THE PROBLEM = Please copy every line of the material exactly.

GIVEN MATERIAL =
◆ ◆ ◆ ◆

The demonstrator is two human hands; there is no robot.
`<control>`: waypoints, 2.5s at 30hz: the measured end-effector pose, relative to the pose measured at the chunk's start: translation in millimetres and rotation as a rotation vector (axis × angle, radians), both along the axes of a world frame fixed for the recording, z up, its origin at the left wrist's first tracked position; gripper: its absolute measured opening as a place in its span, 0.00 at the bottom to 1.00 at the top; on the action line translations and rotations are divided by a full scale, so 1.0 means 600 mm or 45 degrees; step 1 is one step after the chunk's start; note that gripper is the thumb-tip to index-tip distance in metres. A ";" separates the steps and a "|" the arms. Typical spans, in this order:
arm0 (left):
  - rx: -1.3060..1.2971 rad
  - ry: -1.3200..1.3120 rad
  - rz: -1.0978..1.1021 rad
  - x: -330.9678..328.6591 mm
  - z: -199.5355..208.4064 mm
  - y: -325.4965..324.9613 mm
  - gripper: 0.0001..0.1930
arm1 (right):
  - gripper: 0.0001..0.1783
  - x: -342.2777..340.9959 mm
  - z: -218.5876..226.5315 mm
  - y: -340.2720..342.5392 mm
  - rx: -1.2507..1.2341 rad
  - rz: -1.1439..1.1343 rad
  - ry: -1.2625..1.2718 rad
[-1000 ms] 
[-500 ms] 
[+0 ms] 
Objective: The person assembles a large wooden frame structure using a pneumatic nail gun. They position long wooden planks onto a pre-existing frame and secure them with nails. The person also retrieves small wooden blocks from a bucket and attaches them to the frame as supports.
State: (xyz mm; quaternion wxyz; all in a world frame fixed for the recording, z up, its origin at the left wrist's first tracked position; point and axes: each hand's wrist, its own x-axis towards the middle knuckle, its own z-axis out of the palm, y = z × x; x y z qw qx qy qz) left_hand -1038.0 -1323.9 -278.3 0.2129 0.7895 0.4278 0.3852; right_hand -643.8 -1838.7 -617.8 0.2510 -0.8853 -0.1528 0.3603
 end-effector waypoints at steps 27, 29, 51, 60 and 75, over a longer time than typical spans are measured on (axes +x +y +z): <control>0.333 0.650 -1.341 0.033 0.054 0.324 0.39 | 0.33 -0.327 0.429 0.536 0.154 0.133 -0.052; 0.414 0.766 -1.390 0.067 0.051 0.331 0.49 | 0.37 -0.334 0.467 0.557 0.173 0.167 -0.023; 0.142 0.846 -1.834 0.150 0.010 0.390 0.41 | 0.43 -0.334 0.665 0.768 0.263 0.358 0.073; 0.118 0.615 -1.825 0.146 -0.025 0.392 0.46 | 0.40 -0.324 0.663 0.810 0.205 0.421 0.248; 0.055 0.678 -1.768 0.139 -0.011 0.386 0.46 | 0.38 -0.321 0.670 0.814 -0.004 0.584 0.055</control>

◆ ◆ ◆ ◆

RESPONSE TO THIS EXERCISE =
The demonstrator is two human hands; there is no robot.
`<control>`: waypoints, 2.5s at 30hz: the measured end-effector pose, relative to the pose measured at the chunk's start: translation in millimetres and rotation as a rotation vector (axis × angle, radians), both along the axes of a world frame fixed for the recording, z up, its origin at the left wrist's first tracked position; gripper: its absolute measured opening as a place in its span, 0.00 at the bottom to 1.00 at the top; on the action line translations and rotations are divided by a full scale, so 1.0 means 600 mm or 45 degrees; step 1 is one step after the chunk's start; note that gripper is the thumb-tip to index-tip distance in metres. A ";" separates the steps and a "|" the arms. Typical spans, in this order:
arm0 (left):
  - rx: -1.3060..1.2971 rad
  - ry: -1.3200..1.3120 rad
  - rz: -1.0978..1.1021 rad
  - x: -330.9678..328.6591 mm
  - z: -199.5355..208.4064 mm
  - y: -325.4965..324.9613 mm
  - gripper: 0.0001..0.1930
arm1 (right):
  - gripper: 0.0001..0.1783
  - x: -342.2777..340.9959 mm
  - z: -218.5876..226.5315 mm
  - y: -340.2720..342.5392 mm
  - rx: -1.2507..1.2341 rad
  - rz: -1.1439..1.1343 rad
  - ry: -1.2625..1.2718 rad
[-1000 ms] 
[-500 ms] 
[+0 ms] 
Objective: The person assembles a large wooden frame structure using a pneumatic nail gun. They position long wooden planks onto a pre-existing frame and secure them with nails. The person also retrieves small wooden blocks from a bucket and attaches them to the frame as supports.
State: (xyz mm; quaternion wxyz; all in a world frame fixed for the recording, z up, its origin at the left wrist's first tracked position; point and axes: each hand's wrist, its own x-axis towards the middle knuckle, its own z-axis out of the palm, y = z × x; x y z qw qx qy qz) left_hand -1038.0 -1323.9 -278.3 0.2129 0.7895 0.4278 0.3852; right_hand -643.8 -1838.7 -617.8 0.2510 -0.8853 -0.1528 0.3603
 end-effector waypoints at steps 27, 29, 51, 60 and 75, over a longer time than typical spans are measured on (axes +x +y +z): <control>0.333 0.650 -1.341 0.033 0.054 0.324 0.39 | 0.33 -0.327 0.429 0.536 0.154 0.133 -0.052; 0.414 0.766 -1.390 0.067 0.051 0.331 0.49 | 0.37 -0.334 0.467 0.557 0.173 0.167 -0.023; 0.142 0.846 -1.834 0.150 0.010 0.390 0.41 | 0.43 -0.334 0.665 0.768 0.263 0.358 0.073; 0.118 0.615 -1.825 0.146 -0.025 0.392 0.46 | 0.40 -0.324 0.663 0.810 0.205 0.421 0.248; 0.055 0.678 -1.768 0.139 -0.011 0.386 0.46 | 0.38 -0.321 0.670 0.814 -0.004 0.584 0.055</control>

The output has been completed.